Di Piala Dunia 1986, Diego Maradona ditambah 'sepuluh pemain' membawa Argentina menjadi juara. Ia menjadi centre stage di Meksiko.
Saat menghadapi Inggris, ia mencetak dua gol luar biasa yang setidaknya mewakili karakteristiknya. Seorang pemain dengan talenta hebat sekaligus kontroversial.
Gol pertama dicetak dengan tangannya yang kemudian dikenal dengan 'Hand of God'. Gol kedua sangat spektakuler karena Maradona melewati enam pemain Inggris. Gol tersebut menjadi 'The Goal of Century'. Namun, bagi orang Argentina, gol pertama yang paling disuka.

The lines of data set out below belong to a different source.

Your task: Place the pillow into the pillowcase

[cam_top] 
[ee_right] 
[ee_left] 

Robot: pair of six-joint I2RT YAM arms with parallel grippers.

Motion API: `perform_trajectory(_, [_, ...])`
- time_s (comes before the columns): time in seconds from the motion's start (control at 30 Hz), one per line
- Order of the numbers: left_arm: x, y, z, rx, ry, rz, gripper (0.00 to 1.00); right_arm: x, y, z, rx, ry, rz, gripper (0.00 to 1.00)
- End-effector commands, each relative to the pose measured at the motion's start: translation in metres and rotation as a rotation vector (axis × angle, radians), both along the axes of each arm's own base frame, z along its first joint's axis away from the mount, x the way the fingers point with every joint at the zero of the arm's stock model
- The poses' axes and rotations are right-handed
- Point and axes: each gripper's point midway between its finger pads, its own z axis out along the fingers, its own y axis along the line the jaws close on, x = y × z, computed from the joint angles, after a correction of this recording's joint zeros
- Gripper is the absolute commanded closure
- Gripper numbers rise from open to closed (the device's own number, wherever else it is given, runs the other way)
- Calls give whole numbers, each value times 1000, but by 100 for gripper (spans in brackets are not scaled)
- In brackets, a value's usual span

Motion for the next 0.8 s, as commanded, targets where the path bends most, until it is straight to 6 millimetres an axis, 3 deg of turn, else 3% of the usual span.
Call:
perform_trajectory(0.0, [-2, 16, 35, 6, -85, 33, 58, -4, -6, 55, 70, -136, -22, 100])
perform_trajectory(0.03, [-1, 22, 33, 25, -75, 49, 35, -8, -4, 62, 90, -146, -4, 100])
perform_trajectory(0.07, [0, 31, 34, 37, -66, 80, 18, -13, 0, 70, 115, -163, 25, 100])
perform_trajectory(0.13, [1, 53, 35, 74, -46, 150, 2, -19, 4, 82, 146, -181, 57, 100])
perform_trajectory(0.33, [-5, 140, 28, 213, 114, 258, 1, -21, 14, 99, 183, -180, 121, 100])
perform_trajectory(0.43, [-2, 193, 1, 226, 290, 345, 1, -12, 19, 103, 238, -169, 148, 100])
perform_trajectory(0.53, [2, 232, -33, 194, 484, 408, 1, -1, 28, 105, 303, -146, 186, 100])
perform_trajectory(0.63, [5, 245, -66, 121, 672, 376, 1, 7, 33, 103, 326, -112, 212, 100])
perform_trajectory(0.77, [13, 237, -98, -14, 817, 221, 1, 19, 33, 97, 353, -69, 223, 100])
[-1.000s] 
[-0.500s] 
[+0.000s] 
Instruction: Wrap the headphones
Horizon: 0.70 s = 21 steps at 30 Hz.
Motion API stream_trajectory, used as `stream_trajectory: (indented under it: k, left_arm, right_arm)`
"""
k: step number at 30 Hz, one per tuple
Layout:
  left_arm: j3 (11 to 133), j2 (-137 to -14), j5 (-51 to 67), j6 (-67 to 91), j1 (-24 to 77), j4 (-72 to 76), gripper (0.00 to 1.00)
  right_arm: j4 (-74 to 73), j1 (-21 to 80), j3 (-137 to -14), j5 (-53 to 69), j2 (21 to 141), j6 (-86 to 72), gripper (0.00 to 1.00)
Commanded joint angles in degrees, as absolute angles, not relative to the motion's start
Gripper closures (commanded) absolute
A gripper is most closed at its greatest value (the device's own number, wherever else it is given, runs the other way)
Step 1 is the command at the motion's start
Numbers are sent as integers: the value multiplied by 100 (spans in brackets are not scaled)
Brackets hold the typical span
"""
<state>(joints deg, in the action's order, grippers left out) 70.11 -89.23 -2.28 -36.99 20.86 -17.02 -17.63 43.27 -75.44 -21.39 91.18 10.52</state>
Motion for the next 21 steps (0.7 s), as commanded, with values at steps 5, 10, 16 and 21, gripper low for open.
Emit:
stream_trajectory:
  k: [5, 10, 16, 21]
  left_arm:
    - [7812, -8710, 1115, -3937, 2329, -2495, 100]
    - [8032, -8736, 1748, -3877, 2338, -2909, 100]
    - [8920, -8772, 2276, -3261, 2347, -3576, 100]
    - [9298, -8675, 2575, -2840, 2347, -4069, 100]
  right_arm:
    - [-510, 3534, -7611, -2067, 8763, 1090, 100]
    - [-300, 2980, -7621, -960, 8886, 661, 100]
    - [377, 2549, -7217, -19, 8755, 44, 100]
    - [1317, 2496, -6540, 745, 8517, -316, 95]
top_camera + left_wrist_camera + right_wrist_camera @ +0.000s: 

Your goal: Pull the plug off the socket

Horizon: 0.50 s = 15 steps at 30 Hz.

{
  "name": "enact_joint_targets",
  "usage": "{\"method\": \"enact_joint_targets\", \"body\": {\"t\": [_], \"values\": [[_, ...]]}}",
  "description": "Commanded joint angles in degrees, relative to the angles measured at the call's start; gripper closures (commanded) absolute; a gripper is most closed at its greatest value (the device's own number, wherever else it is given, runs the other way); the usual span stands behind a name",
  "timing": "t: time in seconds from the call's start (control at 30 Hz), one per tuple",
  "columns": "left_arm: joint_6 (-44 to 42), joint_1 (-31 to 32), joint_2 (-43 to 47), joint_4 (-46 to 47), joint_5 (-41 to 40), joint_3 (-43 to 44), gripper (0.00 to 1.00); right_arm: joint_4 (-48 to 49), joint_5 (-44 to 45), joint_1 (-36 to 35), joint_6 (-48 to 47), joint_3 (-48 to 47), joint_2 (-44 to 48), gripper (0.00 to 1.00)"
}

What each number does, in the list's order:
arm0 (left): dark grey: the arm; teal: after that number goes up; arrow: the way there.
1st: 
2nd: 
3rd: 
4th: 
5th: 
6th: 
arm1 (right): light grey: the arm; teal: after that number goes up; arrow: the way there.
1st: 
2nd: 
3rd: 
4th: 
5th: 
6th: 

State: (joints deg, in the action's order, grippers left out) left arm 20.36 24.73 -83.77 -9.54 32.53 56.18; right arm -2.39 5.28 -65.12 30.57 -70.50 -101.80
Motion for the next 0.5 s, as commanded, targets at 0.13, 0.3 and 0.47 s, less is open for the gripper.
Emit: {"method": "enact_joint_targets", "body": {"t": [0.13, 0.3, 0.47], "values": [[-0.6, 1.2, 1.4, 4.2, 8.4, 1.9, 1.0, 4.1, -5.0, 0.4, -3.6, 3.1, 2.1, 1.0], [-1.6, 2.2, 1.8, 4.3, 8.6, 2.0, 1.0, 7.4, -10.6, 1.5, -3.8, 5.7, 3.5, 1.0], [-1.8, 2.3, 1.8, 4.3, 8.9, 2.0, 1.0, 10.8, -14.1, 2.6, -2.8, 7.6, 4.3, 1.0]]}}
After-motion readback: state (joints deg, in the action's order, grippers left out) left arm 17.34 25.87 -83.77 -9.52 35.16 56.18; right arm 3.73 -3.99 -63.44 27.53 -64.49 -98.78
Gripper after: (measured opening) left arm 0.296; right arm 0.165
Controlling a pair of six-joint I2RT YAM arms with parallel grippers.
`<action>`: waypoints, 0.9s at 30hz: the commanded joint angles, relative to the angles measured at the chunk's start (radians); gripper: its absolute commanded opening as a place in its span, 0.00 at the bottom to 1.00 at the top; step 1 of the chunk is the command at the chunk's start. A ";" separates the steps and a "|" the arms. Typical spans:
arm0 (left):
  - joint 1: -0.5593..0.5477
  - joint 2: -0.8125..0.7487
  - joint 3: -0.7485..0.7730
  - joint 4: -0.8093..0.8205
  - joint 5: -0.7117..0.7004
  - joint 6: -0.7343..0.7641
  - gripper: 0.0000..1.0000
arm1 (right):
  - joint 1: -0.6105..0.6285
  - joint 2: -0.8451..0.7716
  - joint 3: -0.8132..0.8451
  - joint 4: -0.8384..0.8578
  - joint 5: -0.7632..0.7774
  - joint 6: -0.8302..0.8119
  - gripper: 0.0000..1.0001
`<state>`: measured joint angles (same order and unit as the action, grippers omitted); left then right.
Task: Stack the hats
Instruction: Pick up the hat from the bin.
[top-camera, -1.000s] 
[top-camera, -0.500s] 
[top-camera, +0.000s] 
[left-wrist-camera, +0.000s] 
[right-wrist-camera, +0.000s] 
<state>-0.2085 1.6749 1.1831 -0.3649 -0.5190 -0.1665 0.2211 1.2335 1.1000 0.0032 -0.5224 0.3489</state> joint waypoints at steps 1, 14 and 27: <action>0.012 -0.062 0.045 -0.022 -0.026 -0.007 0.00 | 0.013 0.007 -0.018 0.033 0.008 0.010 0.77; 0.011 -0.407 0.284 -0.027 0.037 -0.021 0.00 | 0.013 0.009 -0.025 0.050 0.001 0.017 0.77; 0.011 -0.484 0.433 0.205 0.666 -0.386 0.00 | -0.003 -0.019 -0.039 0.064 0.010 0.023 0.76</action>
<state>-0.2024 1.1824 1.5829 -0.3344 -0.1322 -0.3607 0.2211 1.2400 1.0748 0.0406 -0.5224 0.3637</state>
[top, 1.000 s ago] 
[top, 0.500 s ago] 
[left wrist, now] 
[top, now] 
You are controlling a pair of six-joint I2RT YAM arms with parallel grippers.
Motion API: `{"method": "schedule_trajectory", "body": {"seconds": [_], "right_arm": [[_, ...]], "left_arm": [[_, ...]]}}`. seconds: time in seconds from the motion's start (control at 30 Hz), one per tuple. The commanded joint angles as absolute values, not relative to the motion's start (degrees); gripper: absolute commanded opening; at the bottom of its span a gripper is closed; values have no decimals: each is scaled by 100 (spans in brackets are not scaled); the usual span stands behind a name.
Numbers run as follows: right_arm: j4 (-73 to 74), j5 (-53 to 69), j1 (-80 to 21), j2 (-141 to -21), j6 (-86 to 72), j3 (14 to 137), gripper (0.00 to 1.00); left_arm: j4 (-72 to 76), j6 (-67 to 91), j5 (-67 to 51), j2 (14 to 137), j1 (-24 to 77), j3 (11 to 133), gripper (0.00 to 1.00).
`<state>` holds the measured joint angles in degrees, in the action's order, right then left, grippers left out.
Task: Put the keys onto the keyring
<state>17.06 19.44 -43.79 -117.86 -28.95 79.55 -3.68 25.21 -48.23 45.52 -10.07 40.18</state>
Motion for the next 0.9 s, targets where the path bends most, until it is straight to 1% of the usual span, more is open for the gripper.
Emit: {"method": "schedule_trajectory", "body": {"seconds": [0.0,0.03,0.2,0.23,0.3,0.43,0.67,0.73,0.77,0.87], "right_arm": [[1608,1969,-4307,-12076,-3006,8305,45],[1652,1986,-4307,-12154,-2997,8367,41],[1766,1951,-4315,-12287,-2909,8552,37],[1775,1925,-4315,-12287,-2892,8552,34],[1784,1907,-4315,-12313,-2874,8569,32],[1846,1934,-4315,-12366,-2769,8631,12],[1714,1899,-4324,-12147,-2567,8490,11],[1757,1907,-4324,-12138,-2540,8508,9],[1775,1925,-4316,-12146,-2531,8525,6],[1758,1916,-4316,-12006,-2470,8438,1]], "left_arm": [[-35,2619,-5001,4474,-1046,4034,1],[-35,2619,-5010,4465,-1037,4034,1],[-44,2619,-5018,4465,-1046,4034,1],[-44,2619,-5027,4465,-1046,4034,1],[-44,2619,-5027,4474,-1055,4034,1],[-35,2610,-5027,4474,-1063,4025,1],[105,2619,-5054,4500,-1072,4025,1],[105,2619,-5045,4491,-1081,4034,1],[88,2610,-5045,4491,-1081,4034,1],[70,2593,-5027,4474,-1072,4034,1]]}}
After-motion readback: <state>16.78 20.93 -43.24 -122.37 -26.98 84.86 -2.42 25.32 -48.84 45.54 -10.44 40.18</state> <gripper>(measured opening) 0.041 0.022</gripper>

Maradona dengan segala kontroversinya. Bagi warga Napoli, ia menjadi dewa karena mengangkat prestasi tim di kota itu. Namun, Maradona juga sangat dekat dengan narkoba. Kisah kehidupan yang membuatnya penuh kontroversi. Bahkan saat ia mengundurkan diri.
Namun, pernyataan dari Lionel Messi melukiskan bagaimana sosok Maradona bagi Argentina. "Apa pun kata orang tentang dia atau apa pun yang dilakukannya, ia tetap pemain yang terbesar di dunia," kata Messi.
Kontroversinya masih berlanjut saat Maradona menjadi pelatih tim nasional. Tak punya prestasi apa pun sebagai pelatih, tiba-tiba ia diberi tanggung jawab besar. Hebat sebagai pemain, tapi gagal total sebagai pelatih.
Hugo Maradona
Bila Maradona menjulang sebagai pesepakbola yang penuh kontroversi, sebaliknya adiknya Hugo Hernan Maradona merupakan pemain biasa-biasa saja.
Bak bumi dan langit antara kakak dan adik. Hugo merupakan adik paling kecil dari Diego. Ia sempat masuk tim nasional U-16. Namun usai tampil di Piala Dunia U-16 di Cina, karirnya di timnas tak berlanjut.
Meski demikian, Hugo sempat bermain di Eropa. Ia juga mengikuti jejak kakaknya dengan bermain di klub Italia, Ascoli. Sayang, Hugo yang biasa bermain sebagai gelandang ini gagal bersinar.
Tak pernah mencetak gol sehingga dijual ke Rayo Vallecano. Hugo juga sempat bermain di Rapid Vienna dan kemudian menyemarakkan Liga Jepang.
Saat pensiun, Hugo hidup tenang di Argentina. Kontras dengan kehidupan sang kakak yang tak pernah lepas dari skandal dan kontroversi.
10. Kovac
Dari Kroasia muncul Kovac bersaudara. Niko dan adiknya Robert menjadi tulang punggung timnas. Keduanya bermain bersama di Bayer Leverkusen, Bayern Munchen dan timnas.
Niko Kovac
Gelandang bertahan yang memiliki umpan akurat dan kemampuan dalam melakukan tackling. Saat pensiun, ia tercatat sebagai pemain tertua di skuad Kroasia.
Niko termasuk kapten yang mampu menaikkan motivasi rekan-rekannya. Ia memimpin Kroasia di Piala Eropa 2004 dan 2008 serta Piala Dunia 2006. Niko menghabiskan karirnya di Jerman dengan memperkuat klub-klub elit Bundesliga, termasuk Bayern Muenchen.
Setelah 13 tahun bermain untuk timnas, ia memutuskan pensiun agar memberi kesempatan kepada pemain muda.
Robert Kovac
Saat kakaknya pensiun di timnas, ban kapten diserahkan kepada Robert, adiknya. Kini, Robert menjadi pemain paling senior di skuad Kroasia.
Dibandingkan kakaknya, karir Robert di klub lebih mentereng. Dia bermain di klub-klub papan atas. Bahkan Robert yang menempati bek tengah bertahan cukup lama di Bayern.
Saat meninggalkan Bayern, ia bergabung dengan klub elit Serie A Italia, Juventus, pada 2005. Ia termasuk salah satu dari sedikit pemain bintang yang memilih bertahan di Juve saat dihukum terdegradasi ke Serie B. Kini, ia bermain di Dinamo Zagreb.
Robert turut berlaga di Piala Dunia 2002 dan 2006. Dia juga mengantarkan Kroasia lolos ke Piala Eropa 2004.